— Try it —
In the material below, the lines containing the word "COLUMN" are required; copy each of them.

— Material provided —
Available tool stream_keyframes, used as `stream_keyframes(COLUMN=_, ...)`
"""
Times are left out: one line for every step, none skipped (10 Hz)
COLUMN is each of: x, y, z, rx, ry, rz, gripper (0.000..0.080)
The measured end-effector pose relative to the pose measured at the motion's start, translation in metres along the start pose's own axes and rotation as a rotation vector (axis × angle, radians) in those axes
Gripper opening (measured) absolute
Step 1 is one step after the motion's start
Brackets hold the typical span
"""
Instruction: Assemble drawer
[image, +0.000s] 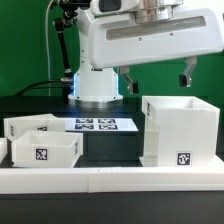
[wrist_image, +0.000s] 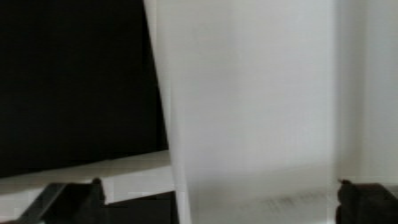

— Output for this exercise —
Available tool stream_keyframes, used as `stream_keyframes(COLUMN=_, ...)`
COLUMN is each of: x, y, z, rx, ry, rz, gripper (0.000..0.080)

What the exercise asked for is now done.